Of course, much of the Israeli tech ecosystem has been called up to reserve duty, and that presents a challenge. In my world, social media, our ecosystem is leveraging technology to win this war on the digital battlefield, which is also important. People are building databases for different areas. For instance, one entrepreneur has built a database of answers to basically help everyone debate the lies that are being told about Israel.
That's an important point. Because Israel has made mistakes and we own up to our mistakes when we make them. But I'm an optimistic guy, and I think that the world's eyes have been opened. We need to differentiate between political opinions, which everyone's entitled to, and facts. So, yeah, misinformation is incredibly important because you know that someone's going to spread propaganda about Israel. My fear is that this propaganda will cause the world to pull their support or even worse: encourage violence against Jews, which we're already starting to see.

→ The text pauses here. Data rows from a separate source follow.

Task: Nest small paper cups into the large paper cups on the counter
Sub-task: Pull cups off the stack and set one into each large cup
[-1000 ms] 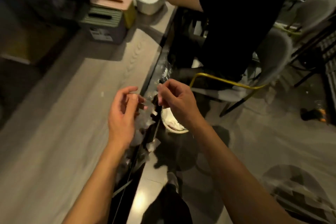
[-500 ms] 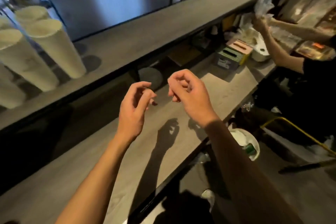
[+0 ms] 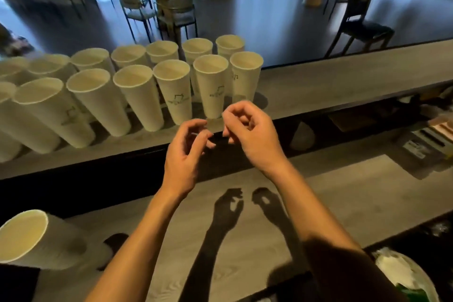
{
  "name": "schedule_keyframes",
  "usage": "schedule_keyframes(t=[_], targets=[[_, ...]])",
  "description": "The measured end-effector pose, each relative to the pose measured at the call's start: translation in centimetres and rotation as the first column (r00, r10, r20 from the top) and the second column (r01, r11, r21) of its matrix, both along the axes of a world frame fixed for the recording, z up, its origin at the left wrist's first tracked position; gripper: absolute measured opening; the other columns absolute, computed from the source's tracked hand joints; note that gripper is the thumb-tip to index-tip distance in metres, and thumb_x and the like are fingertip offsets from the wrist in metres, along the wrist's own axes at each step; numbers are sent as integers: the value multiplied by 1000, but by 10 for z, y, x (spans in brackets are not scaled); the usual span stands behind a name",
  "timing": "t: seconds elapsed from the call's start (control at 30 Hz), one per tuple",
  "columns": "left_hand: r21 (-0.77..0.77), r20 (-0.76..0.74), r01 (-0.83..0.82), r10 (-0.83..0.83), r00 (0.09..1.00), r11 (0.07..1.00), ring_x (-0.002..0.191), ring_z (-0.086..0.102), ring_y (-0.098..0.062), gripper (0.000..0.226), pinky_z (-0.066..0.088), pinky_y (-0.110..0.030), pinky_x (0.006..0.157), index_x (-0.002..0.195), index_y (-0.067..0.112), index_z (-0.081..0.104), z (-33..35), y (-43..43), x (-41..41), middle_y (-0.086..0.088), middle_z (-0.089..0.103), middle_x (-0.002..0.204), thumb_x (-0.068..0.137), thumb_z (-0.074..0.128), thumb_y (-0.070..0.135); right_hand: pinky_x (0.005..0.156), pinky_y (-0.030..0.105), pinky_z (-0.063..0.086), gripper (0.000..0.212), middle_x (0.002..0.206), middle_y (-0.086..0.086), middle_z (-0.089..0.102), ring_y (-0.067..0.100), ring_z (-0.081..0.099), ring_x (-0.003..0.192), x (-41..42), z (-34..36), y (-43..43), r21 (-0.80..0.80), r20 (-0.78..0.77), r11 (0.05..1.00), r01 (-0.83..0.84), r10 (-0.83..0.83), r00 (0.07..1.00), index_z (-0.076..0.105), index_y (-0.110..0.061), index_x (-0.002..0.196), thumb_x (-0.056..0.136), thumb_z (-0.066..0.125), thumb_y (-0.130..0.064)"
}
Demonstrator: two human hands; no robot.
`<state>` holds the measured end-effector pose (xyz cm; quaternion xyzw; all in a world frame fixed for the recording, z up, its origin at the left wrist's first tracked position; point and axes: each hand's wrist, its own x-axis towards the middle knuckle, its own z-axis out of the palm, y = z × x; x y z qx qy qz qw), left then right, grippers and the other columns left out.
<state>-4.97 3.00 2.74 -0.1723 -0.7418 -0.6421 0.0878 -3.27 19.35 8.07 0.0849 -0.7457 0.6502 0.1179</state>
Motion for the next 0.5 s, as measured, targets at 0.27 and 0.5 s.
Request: schedule_keyframes(t=[0.27, 0.5], targets=[[-46, -49, -355, 353, 935, 934, 90, 72, -16, 33, 54, -28, 79, 124, 24, 55, 3, -53, 28, -3, 69, 105, 95, 53, 41, 65, 29, 55, 12, 86, 8, 63, 15, 64, 78, -37, 10, -63, -16, -39, 939, -343, 342, 939, 60, -7, 107, 97, 59, -15], [-130, -140, -670, 655, 742, 731, 109, 66, -21, 39, 56, -40, 92, 128, 22, 55, 8, -110, 84, -1, 64, 116, 92, 60, 37, 65, 28, 54, 11, 89, 11, 62, 19, 63, 77, -41, 9, -147, -6, -78, 798, -603, 601, 795, 60, -15, 106, 96, 60, -19]])
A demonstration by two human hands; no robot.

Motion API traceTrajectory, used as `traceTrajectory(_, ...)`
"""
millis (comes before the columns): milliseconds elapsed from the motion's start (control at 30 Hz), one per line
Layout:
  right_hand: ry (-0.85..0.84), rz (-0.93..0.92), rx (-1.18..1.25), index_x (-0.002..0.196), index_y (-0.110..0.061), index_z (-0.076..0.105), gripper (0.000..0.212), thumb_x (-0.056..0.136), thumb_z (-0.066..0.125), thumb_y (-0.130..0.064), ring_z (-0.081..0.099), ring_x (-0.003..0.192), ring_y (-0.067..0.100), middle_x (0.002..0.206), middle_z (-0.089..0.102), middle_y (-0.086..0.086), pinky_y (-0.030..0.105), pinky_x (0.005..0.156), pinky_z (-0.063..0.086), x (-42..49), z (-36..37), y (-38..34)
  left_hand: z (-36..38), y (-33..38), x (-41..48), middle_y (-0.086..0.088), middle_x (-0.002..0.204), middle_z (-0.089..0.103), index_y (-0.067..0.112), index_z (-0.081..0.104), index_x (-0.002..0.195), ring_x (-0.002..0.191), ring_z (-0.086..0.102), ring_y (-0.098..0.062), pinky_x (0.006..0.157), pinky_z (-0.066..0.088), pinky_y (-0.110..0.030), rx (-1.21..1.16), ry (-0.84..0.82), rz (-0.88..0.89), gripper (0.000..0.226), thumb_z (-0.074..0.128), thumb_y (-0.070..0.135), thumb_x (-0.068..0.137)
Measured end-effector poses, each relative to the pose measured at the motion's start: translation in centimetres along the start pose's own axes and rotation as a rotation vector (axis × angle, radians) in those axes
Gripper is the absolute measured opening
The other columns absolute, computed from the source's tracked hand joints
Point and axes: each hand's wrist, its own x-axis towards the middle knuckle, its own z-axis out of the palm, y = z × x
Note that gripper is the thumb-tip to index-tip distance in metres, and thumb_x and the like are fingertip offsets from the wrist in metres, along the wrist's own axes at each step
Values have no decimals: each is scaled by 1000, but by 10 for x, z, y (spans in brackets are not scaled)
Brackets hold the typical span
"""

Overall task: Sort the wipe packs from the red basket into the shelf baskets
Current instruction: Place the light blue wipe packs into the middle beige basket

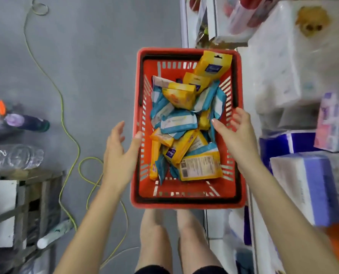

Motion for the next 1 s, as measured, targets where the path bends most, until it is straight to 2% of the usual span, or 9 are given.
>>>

There are still extremists who are going to support Hamas and want to see Jewish people killed no matter what. That's something that, as a nation, we've always had to deal with: antisemitism.
But I also see a direct correlation between terror and innovation. The more they attack us, the more they persecute us, the more we innovate. We flourish under pressure. Israel has always done that. The country is one big startup.
Just a few weeks ago, this entire country was divided. These are tragic circumstances, but now we are united like never before. We've created a unity government, something that would've been a fantasy just weeks ago.
These are challenging times, and I see everyone in the Israeli tech ecosystem doing all we can.
This is a war on the physical battlefield, but it's also a war on the digital battlefield. We are all doing our part.